I got a chance to watch the pilot for NBC’s new show The Philanthropist, which debuts tonight at 10PM/9C, and I have to say while I was quite entertained for most of it , I was also somewhat underwhelmed as well. Its not that the show is bad or anything, quite the contrary. It has great production value, lots of action, a mostly engaging cast and even a morale. I just prefer my morals slightly less “in your face.”

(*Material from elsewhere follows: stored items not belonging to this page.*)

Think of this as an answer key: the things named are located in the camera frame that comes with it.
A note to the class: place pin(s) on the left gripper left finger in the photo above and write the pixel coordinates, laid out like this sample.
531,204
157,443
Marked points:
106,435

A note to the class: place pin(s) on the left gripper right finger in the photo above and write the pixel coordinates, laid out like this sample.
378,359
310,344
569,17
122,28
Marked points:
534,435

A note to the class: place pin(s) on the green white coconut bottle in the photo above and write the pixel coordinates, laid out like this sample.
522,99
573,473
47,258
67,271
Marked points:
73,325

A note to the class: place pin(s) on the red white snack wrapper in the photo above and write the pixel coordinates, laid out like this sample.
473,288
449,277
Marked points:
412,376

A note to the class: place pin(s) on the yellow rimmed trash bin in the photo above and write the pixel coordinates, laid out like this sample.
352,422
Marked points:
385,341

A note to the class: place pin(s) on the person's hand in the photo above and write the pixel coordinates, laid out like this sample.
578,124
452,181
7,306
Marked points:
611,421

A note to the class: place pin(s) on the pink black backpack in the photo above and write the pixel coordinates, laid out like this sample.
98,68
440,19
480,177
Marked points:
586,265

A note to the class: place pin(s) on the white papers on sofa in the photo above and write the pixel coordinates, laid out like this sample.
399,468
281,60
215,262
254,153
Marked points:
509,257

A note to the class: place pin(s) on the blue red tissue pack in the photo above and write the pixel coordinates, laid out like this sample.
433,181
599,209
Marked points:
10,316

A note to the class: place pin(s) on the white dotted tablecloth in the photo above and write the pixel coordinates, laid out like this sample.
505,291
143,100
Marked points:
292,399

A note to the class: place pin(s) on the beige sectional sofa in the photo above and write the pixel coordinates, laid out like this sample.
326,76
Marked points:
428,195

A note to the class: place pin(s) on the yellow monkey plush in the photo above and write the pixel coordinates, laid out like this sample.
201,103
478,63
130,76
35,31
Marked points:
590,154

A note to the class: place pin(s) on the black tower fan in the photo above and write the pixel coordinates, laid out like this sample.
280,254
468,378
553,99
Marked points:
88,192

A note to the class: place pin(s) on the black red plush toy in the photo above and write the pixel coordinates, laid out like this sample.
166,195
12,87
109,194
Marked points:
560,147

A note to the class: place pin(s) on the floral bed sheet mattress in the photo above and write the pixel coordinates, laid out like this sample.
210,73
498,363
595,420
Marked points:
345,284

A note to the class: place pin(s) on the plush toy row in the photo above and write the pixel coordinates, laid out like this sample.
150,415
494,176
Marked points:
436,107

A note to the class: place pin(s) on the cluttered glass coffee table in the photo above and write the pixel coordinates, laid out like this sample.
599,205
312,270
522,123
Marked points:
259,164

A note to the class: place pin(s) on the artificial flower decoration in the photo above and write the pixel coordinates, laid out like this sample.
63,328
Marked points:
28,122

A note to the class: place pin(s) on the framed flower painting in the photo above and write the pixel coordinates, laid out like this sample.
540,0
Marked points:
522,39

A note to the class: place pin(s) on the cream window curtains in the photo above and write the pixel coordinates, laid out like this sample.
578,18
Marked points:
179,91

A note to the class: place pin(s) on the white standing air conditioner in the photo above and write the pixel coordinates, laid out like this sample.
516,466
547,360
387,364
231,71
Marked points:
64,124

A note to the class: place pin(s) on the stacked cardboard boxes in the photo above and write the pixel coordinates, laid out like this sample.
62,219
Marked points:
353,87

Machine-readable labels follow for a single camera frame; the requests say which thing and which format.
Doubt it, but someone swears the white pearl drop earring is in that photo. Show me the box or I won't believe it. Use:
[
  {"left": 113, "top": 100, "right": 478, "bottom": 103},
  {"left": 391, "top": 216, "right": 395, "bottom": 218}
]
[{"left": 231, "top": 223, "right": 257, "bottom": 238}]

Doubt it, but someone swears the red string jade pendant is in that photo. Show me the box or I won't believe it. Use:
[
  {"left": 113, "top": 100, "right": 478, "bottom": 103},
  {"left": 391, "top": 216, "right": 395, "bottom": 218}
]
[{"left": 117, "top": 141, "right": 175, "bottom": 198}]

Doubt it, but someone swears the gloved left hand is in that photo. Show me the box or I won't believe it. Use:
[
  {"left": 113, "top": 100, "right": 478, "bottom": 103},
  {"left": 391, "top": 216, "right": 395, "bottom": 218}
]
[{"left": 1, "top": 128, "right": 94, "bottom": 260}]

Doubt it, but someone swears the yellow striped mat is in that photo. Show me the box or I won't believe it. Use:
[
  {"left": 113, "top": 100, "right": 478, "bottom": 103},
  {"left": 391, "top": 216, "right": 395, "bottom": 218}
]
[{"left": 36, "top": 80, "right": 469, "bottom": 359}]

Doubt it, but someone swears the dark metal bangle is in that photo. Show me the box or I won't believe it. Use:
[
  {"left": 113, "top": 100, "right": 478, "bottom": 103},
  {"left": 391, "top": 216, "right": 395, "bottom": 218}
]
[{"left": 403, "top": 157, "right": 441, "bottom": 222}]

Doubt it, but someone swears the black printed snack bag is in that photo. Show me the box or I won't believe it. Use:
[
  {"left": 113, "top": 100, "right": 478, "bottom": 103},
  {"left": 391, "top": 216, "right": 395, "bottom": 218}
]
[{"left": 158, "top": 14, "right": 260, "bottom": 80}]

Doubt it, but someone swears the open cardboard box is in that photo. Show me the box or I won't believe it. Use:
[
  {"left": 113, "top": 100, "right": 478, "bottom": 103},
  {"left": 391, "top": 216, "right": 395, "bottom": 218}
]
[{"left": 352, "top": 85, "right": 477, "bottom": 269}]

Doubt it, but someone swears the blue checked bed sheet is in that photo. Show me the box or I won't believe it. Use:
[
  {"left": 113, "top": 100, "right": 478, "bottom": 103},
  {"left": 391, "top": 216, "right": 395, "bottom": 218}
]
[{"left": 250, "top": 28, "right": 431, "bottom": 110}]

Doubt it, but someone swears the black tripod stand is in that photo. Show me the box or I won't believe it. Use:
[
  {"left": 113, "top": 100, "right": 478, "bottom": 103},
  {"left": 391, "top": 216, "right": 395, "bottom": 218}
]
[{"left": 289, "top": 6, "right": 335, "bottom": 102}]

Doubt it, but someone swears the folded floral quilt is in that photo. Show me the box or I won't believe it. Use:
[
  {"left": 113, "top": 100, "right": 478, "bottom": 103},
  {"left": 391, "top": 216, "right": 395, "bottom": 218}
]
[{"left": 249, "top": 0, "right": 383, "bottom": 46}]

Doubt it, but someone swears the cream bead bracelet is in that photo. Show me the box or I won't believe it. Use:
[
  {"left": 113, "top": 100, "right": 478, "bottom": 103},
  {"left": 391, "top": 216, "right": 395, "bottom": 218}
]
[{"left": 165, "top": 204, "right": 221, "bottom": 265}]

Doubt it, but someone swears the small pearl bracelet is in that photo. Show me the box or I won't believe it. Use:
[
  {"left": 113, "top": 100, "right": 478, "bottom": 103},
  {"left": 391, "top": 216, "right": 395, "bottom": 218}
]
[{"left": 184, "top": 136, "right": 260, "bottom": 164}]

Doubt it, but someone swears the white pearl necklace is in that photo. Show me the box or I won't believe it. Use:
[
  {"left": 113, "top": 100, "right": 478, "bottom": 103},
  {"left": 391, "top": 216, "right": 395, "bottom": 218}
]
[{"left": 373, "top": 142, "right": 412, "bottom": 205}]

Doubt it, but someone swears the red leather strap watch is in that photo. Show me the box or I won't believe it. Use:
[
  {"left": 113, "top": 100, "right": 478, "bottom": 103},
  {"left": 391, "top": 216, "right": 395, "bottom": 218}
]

By way of backstory, The Philanthropist follows the adventures of Billionaire playboy Teddy Rist, the “99th-richest man in the world” and his search for the meaning of it all after his son dies tragically a year prior. Teddy is undergoing a “crisis of conscience” and realizes that just writing a check isn’t enough anymore, he needs to “do something” in order to make a difference in the world. While I applaud that sentiment, more people should really feel that way, I question what follows and how Teddy decides to satisfy this need.
During the course of the show, Teddy decideds that the only way he can help is by personally delivering a much needed vaccine to a village in Nigeria. The village, coincidentally, where a boy he thought he saved during an earlier flood but is now missing, lives. So, Teddy decides he will deliver the vaccine to the boy’s villiage and make sure the boy is alive and well in the process. You get it, right? He couldn’t save his own son and now he must save this child in order to be redeemed.